Aranesp® is produced using recombinant Chinese hamster ovary (CHO) cells. Thus, its downstream processing focuses on isolating the glycoform of interest, containing five N-linked oligosaccharide chains, and removing contaminants, such as DNA, cell debris, endotoxins, HCP, media components and viruses. First, cell culture media is loaded to an AEX column, packed with Q Sepharose FF resin (Cytiva), using an equilibration buffer (Tris 10 mM pH 8.5) that allows binding of the multiple erythropoietin glycoforms to the resin. The rationale behind the use of this technique is that the negative charge of the protein increases depending on its sialic acid content. The elution of glycoforms that remain bound to the AEX column is achieved by a 50 CV linear gradient of NaCl ranging from 0 to 0.5 M. A long linear gradient allows a better separation of protein glycoforms which are just slightly different. Afterwards, RPC is used as a first polishing step. The additional sialic acids in the protein alter its hydrophobicity, making the use of this technique feasible for the separation of glycoforms (Vreeker and Wuhrer, 2017). The fractions from AEX are pooled and loaded into a C4 column (Vydac®, Hichrom Limited). The elution of the glycoform of interest is accomplished by a 30 CV gradient of ethanol ranging from 20 to 94% v/v.

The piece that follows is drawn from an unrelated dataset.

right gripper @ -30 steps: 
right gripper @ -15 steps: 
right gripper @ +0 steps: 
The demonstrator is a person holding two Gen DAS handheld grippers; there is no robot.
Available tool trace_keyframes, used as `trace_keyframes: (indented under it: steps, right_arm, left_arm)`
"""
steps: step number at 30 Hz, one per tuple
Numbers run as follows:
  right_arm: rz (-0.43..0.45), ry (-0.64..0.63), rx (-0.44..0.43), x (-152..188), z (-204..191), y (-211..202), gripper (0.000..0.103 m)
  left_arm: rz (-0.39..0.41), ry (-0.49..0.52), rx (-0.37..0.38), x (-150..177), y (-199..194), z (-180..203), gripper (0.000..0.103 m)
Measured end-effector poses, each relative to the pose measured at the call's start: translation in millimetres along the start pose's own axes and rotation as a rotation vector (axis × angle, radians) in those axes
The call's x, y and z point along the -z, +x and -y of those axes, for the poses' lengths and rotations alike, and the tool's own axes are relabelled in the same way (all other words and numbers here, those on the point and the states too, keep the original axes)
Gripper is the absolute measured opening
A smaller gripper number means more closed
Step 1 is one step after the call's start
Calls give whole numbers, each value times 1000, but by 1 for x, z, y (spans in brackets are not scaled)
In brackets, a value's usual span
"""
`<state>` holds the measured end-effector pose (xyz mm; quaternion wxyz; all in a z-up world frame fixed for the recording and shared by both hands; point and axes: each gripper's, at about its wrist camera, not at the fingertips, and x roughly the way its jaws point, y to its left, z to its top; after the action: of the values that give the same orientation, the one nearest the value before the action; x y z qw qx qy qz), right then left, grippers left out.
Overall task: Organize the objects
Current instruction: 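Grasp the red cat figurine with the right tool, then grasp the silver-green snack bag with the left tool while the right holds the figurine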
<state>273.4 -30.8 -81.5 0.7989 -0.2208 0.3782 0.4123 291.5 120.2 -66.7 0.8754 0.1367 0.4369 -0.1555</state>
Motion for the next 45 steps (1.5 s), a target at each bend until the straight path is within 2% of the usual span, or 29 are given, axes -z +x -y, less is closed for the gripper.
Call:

The last polishing step of Aranesp® involves the use of HPLC-SEC. Glycan moieties often contribute in a considerable manner to the mass of glycosylated proteins. Two different pools were obtained from the RPC step: one containing the glycoform of interest and another containing the glycoform of interest and aggregates. These pools were loaded separately to a HPLC-SEC column (Biosil SEC 250, Bio-Rad) and peaks corresponding to the monomeric glycoform were collected. The use of SEC for separation of glycosylated proteins and peptides presents special difficulties because their molecular size and shape are subjected to large variations with the mobile phase ionic strength and pH. The pH and ionic strength of the mobile phase should also be selected carefully to avoid interactions of the glycosylated proteins among each other or with the matrix of the stationary phase, which may result in distorted peaks and altered elution of the proteins (Churms, 2002). Although SEC may be performed at a large scale, its use is preferred in the final stages of protein purification. This is because at final purification stages, the sample volume is reduced making feasible the use of smaller SEC columns. Also, the use of smaller columns reduces run times and the amount of required chromatographic media, diminishing operating costs.
Albumin-Fusion
Human albumin, produced mainly in the liver, is a highly water-soluble and the most abundant protein in plasma, with a very long circulation half-life (19 days on average) (Kratz, 2008). Due to these features, it has been used to improve the pharmacokinetic and physicochemical characteristics of some therapeutics. Proteins can be linked to albumin either by non-covalent interactions (by specific moieties that bind to albumin) or covalent bonds (by chemical conjugation or genetic engineering fusion) (Sleep et al., 2013). The attachment of proteins to albumin has been intensively studied in the last decades. However, until now, only one albumin-fusion therapeutic protein is available on the market: Idelvion® (coagulation factor IX to treat hemophilia B, Table 5).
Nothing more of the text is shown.